We expect the outcome of the CBN’s MPC meeting to broadly shape the direction of yields in the Treasury bills secondary market. Meanwhile, the expected improvement in system liquidity could further boost investor sentiment.
Bonds
The FGN bond secondary market traded with bullish sentiments driven by demand from local investors. Accordingly, the average yield declined by 29bps to 16.5%. Across the benchmark curve, the average yield declined at the short (-55bps), mid (-25bps) and long (-17bps) segments, driven by the demand for the MAR-2027 (-119bps), FEB-2034 (-51BPS) and JAN-2042 (-46bps) bonds, respectively.
We expect the outcome of the upcoming MPC meeting to shape the direction of bond yields across all market segments. Nonetheless, we expect investors to explore the option of coupon re-investment, in a bid to exploit the current level of bond yields. Over the medium term, we still expect a moderation in bond yields, influenced by two factors – (1) the anticipated dovish monetary policy stance and (2) demand and supply dynamics.
Foreign Exchange
The naira depreciated by 0.1% w/w to NGN1,532.11/USD despite CBN’s intervention, selling c.USD80.00 million to the market. Meanwhile, gross FX reserves increased for the second consecutive week, growing by USD422.16 million w/w to USD37.85 billion (17 July). In the forwards market, the naira rates depreciated across the 1-month (-0.4% to NGN1,578.53/USD), 3-month (-0.5% to NGN1,654.49/USD), 6-month (-0.7% to NGN1,763.13/USD) and 1-year (-1.0% to NGN1,972.98/USD) contracts.
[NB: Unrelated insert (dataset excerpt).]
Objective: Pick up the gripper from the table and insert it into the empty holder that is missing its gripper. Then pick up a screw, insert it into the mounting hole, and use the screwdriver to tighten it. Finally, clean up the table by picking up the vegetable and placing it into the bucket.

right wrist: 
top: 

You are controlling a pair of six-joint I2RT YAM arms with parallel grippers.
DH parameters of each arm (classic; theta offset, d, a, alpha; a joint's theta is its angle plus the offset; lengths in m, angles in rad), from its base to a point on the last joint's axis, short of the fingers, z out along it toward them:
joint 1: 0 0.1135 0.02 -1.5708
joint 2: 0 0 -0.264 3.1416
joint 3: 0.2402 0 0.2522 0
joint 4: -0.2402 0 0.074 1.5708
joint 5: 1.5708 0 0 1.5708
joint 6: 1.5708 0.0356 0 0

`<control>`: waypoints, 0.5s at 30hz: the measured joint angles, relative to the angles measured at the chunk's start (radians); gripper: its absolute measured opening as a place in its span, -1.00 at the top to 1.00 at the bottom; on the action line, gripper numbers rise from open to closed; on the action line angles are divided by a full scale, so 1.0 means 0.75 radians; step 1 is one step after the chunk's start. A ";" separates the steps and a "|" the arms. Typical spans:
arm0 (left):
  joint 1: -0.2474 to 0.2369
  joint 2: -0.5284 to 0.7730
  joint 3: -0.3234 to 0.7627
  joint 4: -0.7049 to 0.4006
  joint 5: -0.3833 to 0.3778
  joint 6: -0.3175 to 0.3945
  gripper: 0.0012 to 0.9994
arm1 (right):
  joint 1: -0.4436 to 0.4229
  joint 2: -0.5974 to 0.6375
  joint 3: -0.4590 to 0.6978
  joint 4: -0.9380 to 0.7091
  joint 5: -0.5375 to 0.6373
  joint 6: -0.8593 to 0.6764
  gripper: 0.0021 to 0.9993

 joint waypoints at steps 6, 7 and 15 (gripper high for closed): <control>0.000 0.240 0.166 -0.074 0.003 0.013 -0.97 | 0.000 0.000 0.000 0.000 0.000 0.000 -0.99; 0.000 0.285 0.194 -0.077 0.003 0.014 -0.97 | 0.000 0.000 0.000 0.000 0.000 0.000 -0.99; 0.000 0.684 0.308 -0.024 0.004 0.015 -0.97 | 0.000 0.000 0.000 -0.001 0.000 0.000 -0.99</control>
We expect FX liquidity to remain robust, supported by reduced global pressures and stronger market confidence, which continues to attract inflows from foreign portfolio investors (FPIs). Additionally, a stronger net FX reserve position enhances the CBN’s capacity to intervene when necessary. Barring any unexpected shocks, we anticipate that the naira will remain stable in the near term.